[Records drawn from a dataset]
---*---

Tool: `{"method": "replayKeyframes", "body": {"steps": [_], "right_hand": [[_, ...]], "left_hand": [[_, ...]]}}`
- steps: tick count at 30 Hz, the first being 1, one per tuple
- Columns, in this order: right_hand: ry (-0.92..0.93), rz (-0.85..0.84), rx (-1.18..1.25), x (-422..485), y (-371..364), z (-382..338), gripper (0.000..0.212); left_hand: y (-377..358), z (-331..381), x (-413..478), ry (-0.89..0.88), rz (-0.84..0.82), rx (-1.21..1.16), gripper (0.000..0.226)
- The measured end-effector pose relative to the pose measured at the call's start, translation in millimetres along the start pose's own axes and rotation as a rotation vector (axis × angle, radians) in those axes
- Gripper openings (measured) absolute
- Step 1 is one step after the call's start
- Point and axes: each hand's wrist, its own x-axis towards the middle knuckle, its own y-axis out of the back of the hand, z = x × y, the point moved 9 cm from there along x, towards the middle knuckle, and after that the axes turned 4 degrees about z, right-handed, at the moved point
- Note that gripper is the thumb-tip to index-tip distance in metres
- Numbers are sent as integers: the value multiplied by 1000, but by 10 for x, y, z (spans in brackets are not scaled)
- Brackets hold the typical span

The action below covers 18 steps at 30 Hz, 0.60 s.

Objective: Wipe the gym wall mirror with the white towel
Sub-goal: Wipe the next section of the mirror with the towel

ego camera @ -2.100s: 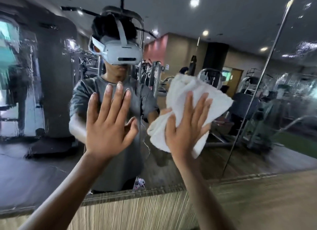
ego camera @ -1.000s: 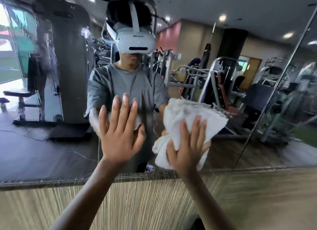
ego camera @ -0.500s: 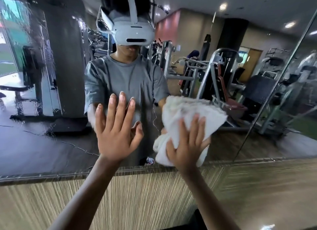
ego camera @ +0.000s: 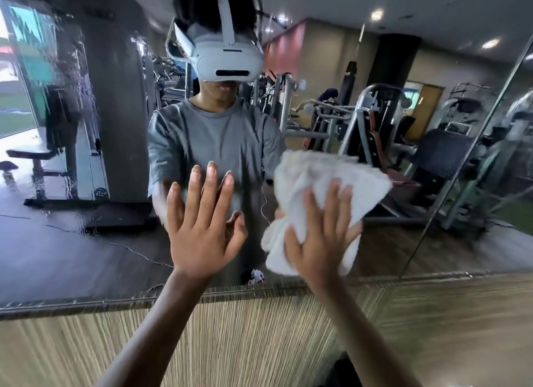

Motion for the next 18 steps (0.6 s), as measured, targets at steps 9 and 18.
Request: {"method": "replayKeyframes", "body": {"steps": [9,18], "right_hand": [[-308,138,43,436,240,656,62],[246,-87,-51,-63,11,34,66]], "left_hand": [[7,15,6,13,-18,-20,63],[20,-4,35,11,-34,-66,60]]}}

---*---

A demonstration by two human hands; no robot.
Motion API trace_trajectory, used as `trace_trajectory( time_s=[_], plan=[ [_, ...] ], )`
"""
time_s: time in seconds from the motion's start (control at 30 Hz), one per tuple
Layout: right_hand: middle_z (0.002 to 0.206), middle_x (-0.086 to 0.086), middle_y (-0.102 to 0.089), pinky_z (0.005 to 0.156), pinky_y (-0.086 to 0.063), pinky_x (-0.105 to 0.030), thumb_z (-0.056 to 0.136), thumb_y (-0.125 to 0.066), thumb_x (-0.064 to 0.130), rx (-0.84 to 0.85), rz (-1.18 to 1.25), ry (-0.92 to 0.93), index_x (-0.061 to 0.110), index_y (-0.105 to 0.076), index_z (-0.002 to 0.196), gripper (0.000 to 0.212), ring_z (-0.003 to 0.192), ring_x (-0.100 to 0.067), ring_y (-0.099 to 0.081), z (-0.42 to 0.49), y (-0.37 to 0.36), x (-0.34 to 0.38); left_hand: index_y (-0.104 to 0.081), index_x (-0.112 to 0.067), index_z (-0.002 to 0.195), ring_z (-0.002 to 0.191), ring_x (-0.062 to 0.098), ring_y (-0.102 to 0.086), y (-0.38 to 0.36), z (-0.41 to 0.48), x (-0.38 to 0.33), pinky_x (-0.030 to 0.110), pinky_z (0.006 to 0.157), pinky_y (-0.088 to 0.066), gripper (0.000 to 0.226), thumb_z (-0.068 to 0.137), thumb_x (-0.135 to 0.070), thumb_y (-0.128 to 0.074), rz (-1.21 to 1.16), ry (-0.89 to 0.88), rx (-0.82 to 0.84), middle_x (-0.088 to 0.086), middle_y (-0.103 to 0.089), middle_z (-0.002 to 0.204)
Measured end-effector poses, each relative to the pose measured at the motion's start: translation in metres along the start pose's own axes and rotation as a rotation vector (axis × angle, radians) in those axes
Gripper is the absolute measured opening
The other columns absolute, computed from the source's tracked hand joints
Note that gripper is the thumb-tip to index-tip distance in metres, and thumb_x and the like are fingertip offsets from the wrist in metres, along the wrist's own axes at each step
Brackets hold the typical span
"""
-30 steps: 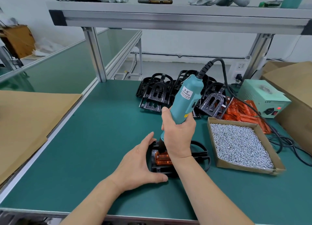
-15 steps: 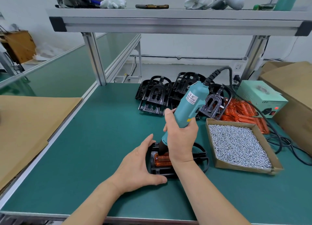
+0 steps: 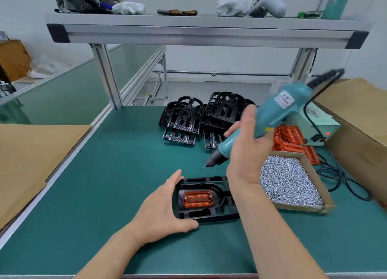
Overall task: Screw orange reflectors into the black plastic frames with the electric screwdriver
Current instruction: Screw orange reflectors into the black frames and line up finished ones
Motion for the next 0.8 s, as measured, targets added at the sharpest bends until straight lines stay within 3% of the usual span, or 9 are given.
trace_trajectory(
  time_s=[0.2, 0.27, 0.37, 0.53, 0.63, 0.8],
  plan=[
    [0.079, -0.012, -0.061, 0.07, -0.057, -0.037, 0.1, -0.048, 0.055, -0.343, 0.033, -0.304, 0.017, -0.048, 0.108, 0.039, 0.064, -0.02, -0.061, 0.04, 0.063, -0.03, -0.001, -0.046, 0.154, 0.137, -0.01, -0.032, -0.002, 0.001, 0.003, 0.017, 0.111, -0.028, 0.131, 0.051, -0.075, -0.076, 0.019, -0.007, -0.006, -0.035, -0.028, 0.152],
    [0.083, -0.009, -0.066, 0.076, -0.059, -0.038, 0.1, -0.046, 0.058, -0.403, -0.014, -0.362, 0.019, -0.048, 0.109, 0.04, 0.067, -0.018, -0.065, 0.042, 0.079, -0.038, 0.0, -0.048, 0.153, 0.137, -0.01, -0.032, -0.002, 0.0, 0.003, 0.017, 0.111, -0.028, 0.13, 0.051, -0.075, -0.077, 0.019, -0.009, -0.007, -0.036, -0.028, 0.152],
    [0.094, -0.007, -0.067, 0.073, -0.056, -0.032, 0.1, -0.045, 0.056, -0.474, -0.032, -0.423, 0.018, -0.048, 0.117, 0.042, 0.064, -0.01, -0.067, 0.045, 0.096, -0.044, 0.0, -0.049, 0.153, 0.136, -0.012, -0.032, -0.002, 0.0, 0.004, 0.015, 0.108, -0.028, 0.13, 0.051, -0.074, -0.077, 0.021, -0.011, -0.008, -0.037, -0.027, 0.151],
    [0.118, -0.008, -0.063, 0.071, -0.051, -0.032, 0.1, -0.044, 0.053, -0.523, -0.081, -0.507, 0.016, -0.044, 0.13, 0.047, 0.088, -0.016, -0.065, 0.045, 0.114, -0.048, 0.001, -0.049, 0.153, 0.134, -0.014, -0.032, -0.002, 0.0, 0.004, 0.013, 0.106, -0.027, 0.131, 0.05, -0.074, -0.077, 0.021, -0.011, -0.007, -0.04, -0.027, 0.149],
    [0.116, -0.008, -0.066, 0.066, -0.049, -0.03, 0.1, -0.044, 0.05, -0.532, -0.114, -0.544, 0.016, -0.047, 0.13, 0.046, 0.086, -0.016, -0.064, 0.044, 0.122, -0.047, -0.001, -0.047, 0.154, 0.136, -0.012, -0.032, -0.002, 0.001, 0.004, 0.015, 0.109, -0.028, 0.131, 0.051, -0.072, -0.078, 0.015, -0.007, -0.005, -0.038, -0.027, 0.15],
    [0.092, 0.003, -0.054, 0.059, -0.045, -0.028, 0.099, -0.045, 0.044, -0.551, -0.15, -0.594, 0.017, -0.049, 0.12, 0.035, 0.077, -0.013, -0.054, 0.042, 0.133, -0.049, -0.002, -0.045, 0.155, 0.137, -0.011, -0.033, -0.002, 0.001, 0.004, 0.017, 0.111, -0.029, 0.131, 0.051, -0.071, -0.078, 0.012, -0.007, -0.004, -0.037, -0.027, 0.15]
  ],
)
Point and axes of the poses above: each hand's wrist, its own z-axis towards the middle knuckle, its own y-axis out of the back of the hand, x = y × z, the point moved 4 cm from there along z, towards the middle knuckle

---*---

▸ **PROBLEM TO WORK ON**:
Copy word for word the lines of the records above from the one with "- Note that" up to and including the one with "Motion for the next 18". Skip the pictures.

▸ **SOLUTION TO THIS EXERCISE**:
- Note that gripper is the thumb-tip to index-tip distance in metres
- Numbers are sent as integers: the value multiplied by 1000, but by 10 for x, y, z (spans in brackets are not scaled)
- Brackets hold the typical span

The action below covers 18 steps at 30 Hz, 0.60 s.

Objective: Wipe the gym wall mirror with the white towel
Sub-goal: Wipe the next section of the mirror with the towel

ego camera @ -2.100s: 
ego camera @ -1.000s: 
ego camera @ -0.500s: 
ego camera @ +0.000s: 

Motion for the next 18 steps (0.6 s), as measured, targets at steps 9 and 18.

For this exercise, nothing more remains to be given.